**About this exercise:**
Write out exactly the lines from the start of the entries through the one that contains "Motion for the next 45", including both.

**Record excerpts:**
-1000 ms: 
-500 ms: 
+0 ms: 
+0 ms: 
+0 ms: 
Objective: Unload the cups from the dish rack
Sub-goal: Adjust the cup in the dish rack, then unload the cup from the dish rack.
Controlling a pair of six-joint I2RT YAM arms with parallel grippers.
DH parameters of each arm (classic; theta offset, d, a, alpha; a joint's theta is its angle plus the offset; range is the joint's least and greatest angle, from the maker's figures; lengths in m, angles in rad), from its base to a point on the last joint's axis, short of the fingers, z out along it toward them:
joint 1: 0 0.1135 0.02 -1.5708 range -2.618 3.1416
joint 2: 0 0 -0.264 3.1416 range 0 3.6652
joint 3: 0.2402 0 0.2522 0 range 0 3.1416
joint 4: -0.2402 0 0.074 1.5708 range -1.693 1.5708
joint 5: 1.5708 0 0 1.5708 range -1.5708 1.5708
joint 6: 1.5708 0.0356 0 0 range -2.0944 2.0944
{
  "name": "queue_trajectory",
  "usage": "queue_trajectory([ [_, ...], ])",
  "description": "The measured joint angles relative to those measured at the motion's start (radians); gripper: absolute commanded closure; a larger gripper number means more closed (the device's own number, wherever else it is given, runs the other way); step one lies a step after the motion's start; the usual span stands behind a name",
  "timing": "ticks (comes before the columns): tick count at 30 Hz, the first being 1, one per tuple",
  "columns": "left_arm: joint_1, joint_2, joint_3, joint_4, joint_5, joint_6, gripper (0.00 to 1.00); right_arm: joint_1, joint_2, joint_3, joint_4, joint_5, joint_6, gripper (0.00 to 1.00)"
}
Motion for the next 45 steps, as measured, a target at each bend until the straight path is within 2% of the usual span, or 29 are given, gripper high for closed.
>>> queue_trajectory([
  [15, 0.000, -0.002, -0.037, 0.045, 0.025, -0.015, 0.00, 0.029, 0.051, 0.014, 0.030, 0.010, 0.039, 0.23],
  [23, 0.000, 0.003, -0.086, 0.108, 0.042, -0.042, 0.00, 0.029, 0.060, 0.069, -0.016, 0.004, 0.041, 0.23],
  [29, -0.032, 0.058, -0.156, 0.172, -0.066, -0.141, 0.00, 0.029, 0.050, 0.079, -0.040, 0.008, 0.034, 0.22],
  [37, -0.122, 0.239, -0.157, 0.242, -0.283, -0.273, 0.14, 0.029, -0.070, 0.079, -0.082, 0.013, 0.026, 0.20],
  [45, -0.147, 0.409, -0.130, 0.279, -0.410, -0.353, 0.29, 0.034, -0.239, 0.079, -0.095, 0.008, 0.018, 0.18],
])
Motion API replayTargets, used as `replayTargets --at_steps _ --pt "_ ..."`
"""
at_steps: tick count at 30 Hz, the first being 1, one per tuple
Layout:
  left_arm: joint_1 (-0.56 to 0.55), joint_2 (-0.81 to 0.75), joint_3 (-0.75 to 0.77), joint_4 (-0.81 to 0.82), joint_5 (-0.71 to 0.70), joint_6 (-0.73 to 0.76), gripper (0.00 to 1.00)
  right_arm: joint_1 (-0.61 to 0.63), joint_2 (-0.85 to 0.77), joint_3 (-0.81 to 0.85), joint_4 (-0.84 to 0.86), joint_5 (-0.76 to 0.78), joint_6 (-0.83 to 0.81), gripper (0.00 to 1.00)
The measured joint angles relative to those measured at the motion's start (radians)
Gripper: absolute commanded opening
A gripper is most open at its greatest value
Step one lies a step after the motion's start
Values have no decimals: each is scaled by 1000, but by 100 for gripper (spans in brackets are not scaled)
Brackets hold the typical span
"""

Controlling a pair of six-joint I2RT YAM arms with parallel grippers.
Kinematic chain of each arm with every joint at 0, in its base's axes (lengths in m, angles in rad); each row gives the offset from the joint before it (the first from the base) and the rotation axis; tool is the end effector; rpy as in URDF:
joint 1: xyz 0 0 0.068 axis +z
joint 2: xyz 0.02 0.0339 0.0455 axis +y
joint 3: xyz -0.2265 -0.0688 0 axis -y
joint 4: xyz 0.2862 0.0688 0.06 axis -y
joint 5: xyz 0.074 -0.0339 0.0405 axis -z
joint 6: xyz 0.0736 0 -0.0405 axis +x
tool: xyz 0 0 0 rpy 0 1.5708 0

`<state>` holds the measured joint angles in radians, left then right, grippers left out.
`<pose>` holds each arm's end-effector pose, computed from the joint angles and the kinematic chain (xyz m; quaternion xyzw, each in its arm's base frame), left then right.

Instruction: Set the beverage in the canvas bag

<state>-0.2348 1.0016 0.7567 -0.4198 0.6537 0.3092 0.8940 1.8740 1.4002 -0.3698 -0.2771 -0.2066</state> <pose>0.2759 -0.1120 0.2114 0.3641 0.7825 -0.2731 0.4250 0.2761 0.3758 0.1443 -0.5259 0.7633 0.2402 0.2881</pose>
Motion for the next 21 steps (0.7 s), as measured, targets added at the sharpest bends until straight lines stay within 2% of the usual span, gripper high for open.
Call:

**Response:**
-1000 ms: 
-500 ms: 
+0 ms: 
+0 ms: 
+0 ms: 
Objective: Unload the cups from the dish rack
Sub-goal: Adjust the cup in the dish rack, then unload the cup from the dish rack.
Controlling a pair of six-joint I2RT YAM arms with parallel grippers.
DH parameters of each arm (classic; theta offset, d, a, alpha; a joint's theta is its angle plus the offset; range is the joint's least and greatest angle, from the maker's figures; lengths in m, angles in rad), from its base to a point on the last joint's axis, short of the fingers, z out along it toward them:
joint 1: 0 0.1135 0.02 -1.5708 range -2.618 3.1416
joint 2: 0 0 -0.264 3.1416 range 0 3.6652
joint 3: 0.2402 0 0.2522 0 range 0 3.1416
joint 4: -0.2402 0 0.074 1.5708 range -1.693 1.5708
joint 5: 1.5708 0 0 1.5708 range -1.5708 1.5708
joint 6: 1.5708 0.0356 0 0 range -2.0944 2.0944
{
  "name": "queue_trajectory",
  "usage": "queue_trajectory([ [_, ...], ])",
  "description": "The measured joint angles relative to those measured at the motion's start (radians); gripper: absolute commanded closure; a larger gripper number means more closed (the device's own number, wherever else it is given, runs the other way); step one lies a step after the motion's start; the usual span stands behind a name",
  "timing": "ticks (comes before the columns): tick count at 30 Hz, the first being 1, one per tuple",
  "columns": "left_arm: joint_1, joint_2, joint_3, joint_4, joint_5, joint_6, gripper (0.00 to 1.00); right_arm: joint_1, joint_2, joint_3, joint_4, joint_5, joint_6, gripper (0.00 to 1.00)"
}
Motion for the next 45 steps, as measured, a target at each bend until the straight path is within 2% of the usual span, or 29 are given, gripper high for closed.

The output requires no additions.